WORK ORDER :: Please write out exactly, and only, the lines from the first in the material below to the line containing "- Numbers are", both included.
Content starts
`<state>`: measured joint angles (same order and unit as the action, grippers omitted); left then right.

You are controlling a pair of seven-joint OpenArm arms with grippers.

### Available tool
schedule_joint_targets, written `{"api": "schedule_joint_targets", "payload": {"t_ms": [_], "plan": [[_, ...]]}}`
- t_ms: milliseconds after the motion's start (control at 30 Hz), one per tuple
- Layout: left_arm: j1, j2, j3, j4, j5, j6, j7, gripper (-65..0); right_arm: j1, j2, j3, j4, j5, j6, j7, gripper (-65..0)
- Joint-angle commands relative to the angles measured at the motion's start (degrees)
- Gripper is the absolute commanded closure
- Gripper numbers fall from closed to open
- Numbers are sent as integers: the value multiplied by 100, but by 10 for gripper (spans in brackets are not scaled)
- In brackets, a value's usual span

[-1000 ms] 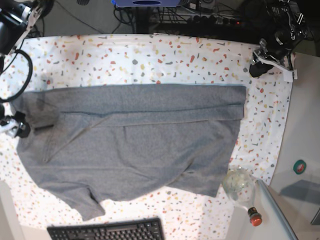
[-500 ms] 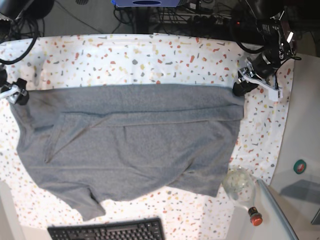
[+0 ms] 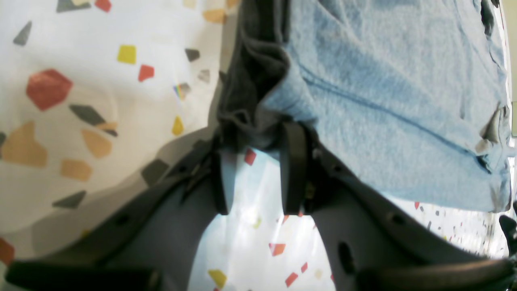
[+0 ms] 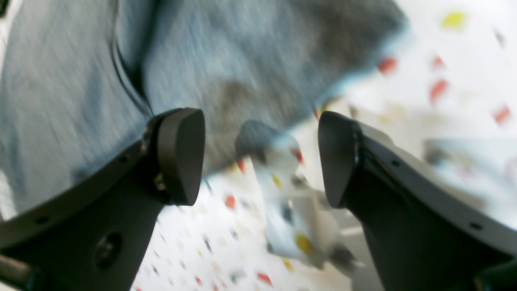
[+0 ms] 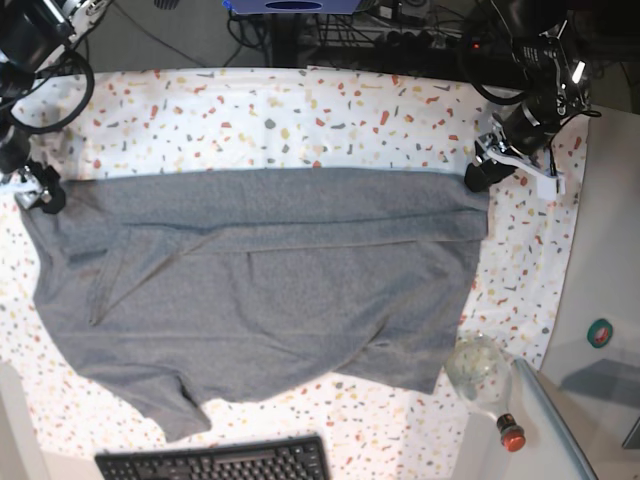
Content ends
THE COMPLETED TASK ::
`<state>`: measured joint angles (same order and unit as the action, grippers omitted); left then right.

You are controlling a pair of seven-joint OpenArm arms with grippers.

### Available tool
schedule_joint_targets, written `{"api": "schedule_joint_targets", "payload": {"t_ms": [_], "plan": [[_, ...]]}}`
- t_ms: milliseconds after the motion's start (control at 30 Hz), one per tuple
- Layout: left_arm: j1, j2, j3, j4, j5, j6, j7, gripper (-65..0); right_arm: j1, j2, j3, j4, j5, j6, j7, gripper (-65..0)
- Joint-angle commands relative to the angles measured at the motion's start (degrees)
- Gripper is the absolute commanded closure
- Gripper numbers fall from closed to open
- Numbers are sent as integers: the value multiplied by 100, but by 10 for gripper (spans in brackets are not scaled)

This exercise has now been fully answered.